The end user device 202 can also include a query location component 213. Alternatively, query location component 213 can be a stand-alone component, or can be part of any other convenient component such as search engine 210. Query location component 213 can determine a query location based on the context of a search query provided by way of the end user device 202. For example, if the search query includes an eating establishment that is determined to be in a single location, the query location can be inferred based on the context of the search query. More generally, the structure of the query and/or any query terms that provide geographic information can be used to associate a query location with a query. The query location can be associated with a query using any convenient method, such as a machine learning model using conditional random fields as described above.
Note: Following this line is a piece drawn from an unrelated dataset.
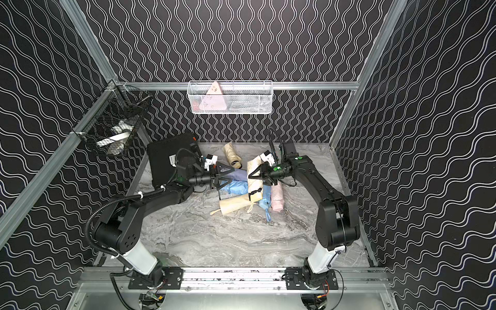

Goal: Take umbrellas out of sleeves
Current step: Pick up the umbrella from the center of the board.

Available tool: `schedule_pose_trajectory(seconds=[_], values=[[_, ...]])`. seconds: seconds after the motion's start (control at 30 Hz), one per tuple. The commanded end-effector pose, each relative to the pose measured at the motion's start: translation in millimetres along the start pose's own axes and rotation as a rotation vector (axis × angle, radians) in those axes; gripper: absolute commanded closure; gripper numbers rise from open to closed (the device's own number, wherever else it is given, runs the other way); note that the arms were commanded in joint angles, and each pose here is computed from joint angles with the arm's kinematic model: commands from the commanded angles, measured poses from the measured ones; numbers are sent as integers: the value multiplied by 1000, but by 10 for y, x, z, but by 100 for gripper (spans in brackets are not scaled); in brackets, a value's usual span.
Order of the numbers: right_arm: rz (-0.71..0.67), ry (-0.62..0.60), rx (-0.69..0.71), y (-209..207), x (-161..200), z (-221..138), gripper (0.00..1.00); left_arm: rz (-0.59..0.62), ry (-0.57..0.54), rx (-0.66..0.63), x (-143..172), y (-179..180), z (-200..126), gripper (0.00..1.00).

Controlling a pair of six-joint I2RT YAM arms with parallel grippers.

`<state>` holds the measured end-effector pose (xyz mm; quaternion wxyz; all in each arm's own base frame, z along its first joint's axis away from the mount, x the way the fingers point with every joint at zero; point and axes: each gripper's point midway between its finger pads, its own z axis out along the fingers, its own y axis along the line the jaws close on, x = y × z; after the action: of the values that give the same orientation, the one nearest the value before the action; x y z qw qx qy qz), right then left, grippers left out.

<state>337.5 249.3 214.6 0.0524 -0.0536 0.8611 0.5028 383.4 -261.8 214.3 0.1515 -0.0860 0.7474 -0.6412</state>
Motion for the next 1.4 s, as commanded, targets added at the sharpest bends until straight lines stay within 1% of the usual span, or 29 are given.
schedule_pose_trajectory(seconds=[0.0,0.23,0.43,0.53,0.7,0.87,1.0,1.17,1.27,1.3,1.37], values=[[-35,59,-70,205,94,92,60,44,12,62,-5,-201,8,6],[-57,138,-108,382,224,330,61,110,36,108,15,-376,8,7],[-65,172,-142,495,282,419,61,107,47,99,24,-329,21,8],[-66,190,-149,512,315,473,61,107,49,124,18,-377,24,8],[-60,198,-148,481,321,510,61,97,48,166,18,-424,19,13],[-60,198,-151,481,291,527,61,74,60,209,22,-456,22,22],[-60,198,-150,478,266,541,61,63,75,233,46,-480,19,25],[-70,192,-155,515,215,544,61,59,91,210,89,-412,19,27],[-71,189,-155,519,191,553,61,59,95,200,110,-392,22,32],[-79,211,-161,570,257,616,61,59,95,199,112,-391,18,33],[-85,221,-161,589,278,641,61,58,93,199,108,-393,24,37]])
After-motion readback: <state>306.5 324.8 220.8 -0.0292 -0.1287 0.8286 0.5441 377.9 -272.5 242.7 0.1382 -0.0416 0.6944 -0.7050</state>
Optionally, the query location component 213 can also determine a confidence level for the query location associated with a query.
Query location component 213 can optionally use location database 210 to assist with associating a query with a query location. Location database 210 can include information regarding the coordinates for a location, such as a landmark, city, county, or state. Location database 210 can also include information that can be helpful in identifying a location. This information can include various alternative names or nicknames that may be used when referring to a location. Location database 210 can also include other information regarding a location, such as population, size of the location, or popularity in search queries. Additionally, location database 210 can include information regarding stacking relationships and barrier relationships between locations.
The advertiser 204 can be a source of online advertisements. In an exemplary embodiment, the advertiser 204 is a computing device, such as computing device 100 previously discussed with respect to
In an exemplary embodiment, the advertiser 204 can facilitate the association of a geographic location with an advertisement. For example, an advertisement location can be designated by the advertiser. The advertisement location can represent a set of coordinates and a shape surrounding the coordinates (such as a bounding circle), a neighborhood, a city, or any other convenient way of expressing an area. Alternatively, an advertising location can be set and/or inferred based on physical locations corresponding to the advertiser. Still another option can be to determine a location based on the content of an advertisement. An advertisement location determination component 223 can be used for determining a location as described above.
Embodiments of the present invention have been described in relation to particular embodiments, which are intended in all respects to be illustrative rather than restrictive. Alternative embodiments will become apparent to those of ordinary skill in the art to which the present invention pertains without departing from its scope.
From the foregoing, it will be seen that this invention is one well adapted to attain all the ends and objects hereinabove set forth together with other advantages which are obvious and which are inherent to the structure.
It will be understood that certain features and subcombinations are of utility and may be employed without reference to other features and subcombinations. This is contemplated by and is within the scope of the claims.